AARHUS, Denmark, 29 August 2013 — The Western High Court today ordered that Tvind founder Mogens Amdi Petersen and four other Tvind leaders be remanded into custody in absentia — meaning ‘without being present’.
After a lengthy hearing on Wednesday, the High Court on Thursday accepted the state prosecutor’s claim that there are grounds
for the pre-trial detention of the 74-year-old Petersen and the others, in part because they twice failed to appear in criminal proceedings for their alleged involvement in a multimillion-dollar tax-fraud and embezzlement scheme.

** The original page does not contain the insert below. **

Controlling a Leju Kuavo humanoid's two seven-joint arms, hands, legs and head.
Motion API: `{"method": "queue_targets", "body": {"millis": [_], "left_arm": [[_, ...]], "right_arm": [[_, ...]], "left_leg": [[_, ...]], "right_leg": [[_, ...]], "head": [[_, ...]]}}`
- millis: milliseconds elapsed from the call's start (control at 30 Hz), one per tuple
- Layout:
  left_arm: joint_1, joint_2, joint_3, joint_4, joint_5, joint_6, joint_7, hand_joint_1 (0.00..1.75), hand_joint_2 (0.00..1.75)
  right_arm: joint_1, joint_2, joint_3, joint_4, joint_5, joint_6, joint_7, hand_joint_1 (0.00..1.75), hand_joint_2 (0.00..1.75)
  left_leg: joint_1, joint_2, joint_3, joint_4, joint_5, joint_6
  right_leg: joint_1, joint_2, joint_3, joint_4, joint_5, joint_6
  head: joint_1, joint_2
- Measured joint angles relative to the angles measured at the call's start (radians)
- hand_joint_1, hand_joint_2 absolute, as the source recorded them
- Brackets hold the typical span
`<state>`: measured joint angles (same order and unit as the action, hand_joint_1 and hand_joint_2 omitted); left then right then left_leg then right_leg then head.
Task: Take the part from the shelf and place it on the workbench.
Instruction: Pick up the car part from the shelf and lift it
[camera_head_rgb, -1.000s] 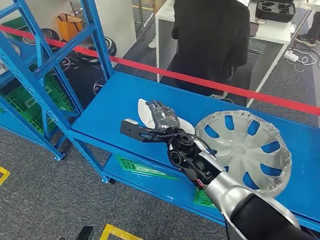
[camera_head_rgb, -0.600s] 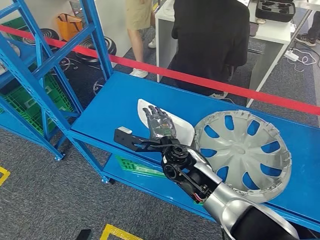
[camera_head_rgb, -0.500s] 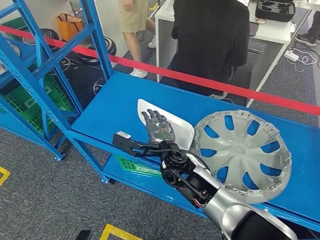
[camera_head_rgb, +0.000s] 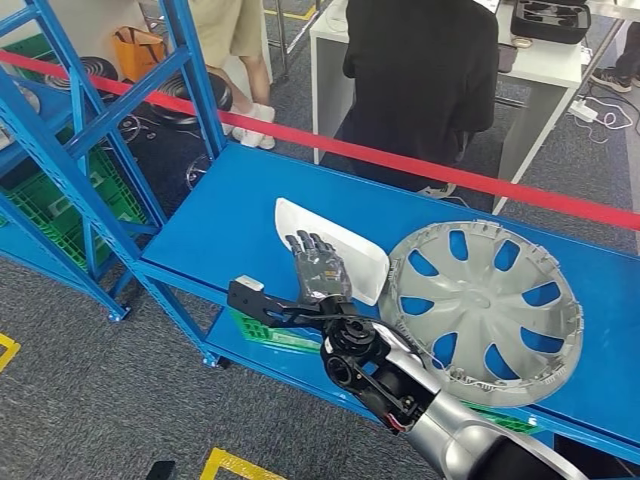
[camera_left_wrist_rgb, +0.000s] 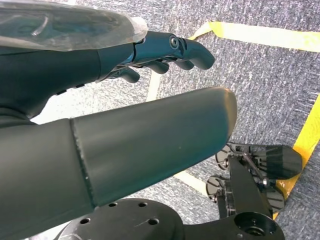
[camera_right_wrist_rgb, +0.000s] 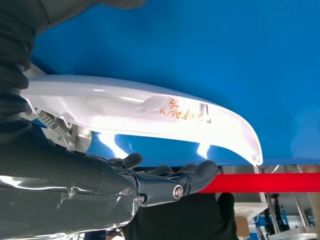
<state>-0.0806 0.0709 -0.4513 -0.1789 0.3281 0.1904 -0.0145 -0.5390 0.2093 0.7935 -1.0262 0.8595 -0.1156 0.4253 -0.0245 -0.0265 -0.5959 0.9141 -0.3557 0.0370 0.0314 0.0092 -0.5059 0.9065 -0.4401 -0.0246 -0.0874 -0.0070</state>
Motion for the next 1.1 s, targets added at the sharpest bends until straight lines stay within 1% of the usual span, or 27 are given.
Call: {"method": "queue_targets", "body": {"millis": [333, 467, 733, 1100], "left_arm": [[0.000, 0.002, -0.001, 0.000, 0.000, 0.000, 0.000, 0.00, 0.00], [0.000, 0.002, -0.003, 0.000, -0.003, 0.000, 0.001, 0.00, 0.00], [0.001, 0.007, -0.006, 0.000, -0.009, 0.000, 0.011, 0.00, 0.00], [-0.003, 0.016, -0.026, 0.000, -0.017, -0.001, 0.020, 0.00, 0.00]], "right_arm": [[0.002, -0.001, 0.000, 0.000, 0.002, 0.000, 0.002, 0.00, 1.75], [0.007, -0.004, -0.006, 0.000, 0.029, -0.011, 0.027, 0.00, 1.75], [0.033, -0.025, -0.052, 0.000, 0.068, -0.015, 0.053, 0.00, 1.75], [0.060, -0.039, -0.107, 0.024, 0.089, -0.022, 0.090, 0.00, 1.75]], "left_leg": [[0.000, 0.000, 0.000, 0.000, 0.000, 0.000], [0.000, 0.000, 0.000, 0.000, 0.000, 0.000], [0.000, 0.000, 0.000, 0.000, 0.000, 0.000], [0.000, 0.000, 0.000, 0.000, 0.000, 0.000]], "right_leg": [[0.000, 0.000, 0.000, 0.000, 0.000, 0.000], [0.000, 0.000, 0.000, 0.000, 0.000, 0.000], [0.000, 0.000, 0.000, 0.000, 0.000, 0.000], [0.000, 0.000, 0.000, 0.000, 0.000, 0.000]], "head": [[0.000, 0.000], [0.000, 0.000], [0.000, 0.000], [0.000, 0.000]]}}
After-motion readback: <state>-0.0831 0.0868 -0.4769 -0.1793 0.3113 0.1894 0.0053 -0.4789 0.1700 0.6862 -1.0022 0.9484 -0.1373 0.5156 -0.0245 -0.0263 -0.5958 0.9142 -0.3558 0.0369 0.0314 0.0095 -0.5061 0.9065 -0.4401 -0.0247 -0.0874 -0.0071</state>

Defence lawyers had argued that the remand warrant was unfair, because seven years have passed since the acquittal of Petersen and the other defendants at the district court in Ringkøbing. But the High Court finds that there is a reasonable suspicion that the five are guilty of serious financial crimes. The judges also stated that the five have attempted to evade the trial, thus satisfying the conditions for a remand warrant.
In absentia is Latin for “in the absence”. In legal usage, the term is often applied to a trial at which the defendant is not physically present. In some legal systems, a trial can be conducted in absentia when the defendant flees or otherwise voluntarily fails to appear in court after being arrested.
In August 2006, Petersen and six other members of Tvind’s Teachers Group (TG) were acquitted on charges of embezzlement and tax-fraud committed in connection with Tvind’s so-called Humanitarian Fund. Besides Petersen, the acquitted were Kirsten Larsen, Poul Jørgensen, Bodil Ross Sørensen, Ruth Sejerøe-Olsen, Marlene Gunst, and Christie Pipps, who is also known as Kirsten Fuglsbjerg. An eighth TG member, Sten Byrner, was found guilty and given a one-year conditional sentence.
The prosecution immediately appealed the verdict to a higher court. But all except Jørgensen fled Denmark shortly after being acquitted. Petersen has been confirmed to be hiding at the TG’s luxurious headquarters on Mexico’s Baja coast. The rest are believed to be hiding either at the Baja compound, or in Zimbabwe, where the group has another headquarters.
Jørgensen, who had remained in Denmark for the appeal trial, was found guilty in January 2009, and sentenced to 30 months imprisonment. According to prosecutors, Jørgensen diverted millions of dollars earmarked for charitable use into TG-owned private businesses.
Petersen, Larsen, Gunst, Pipps and Byrner are named as defendants in the new indictment, which involves figures ranging between 11 million and 34 million Danish Kroner (roughly US$2 million to US$6 million).
With the remand warrant in hand, the Danish police immediately took the next step of adding Petersen and the others to the ‘Red Notices’ list of wanted persons on Interpol’s website. The High Court has also revoked their passports.
Wherever they are, Amdi Petersen and his aides now have a reason to look over their shoulder.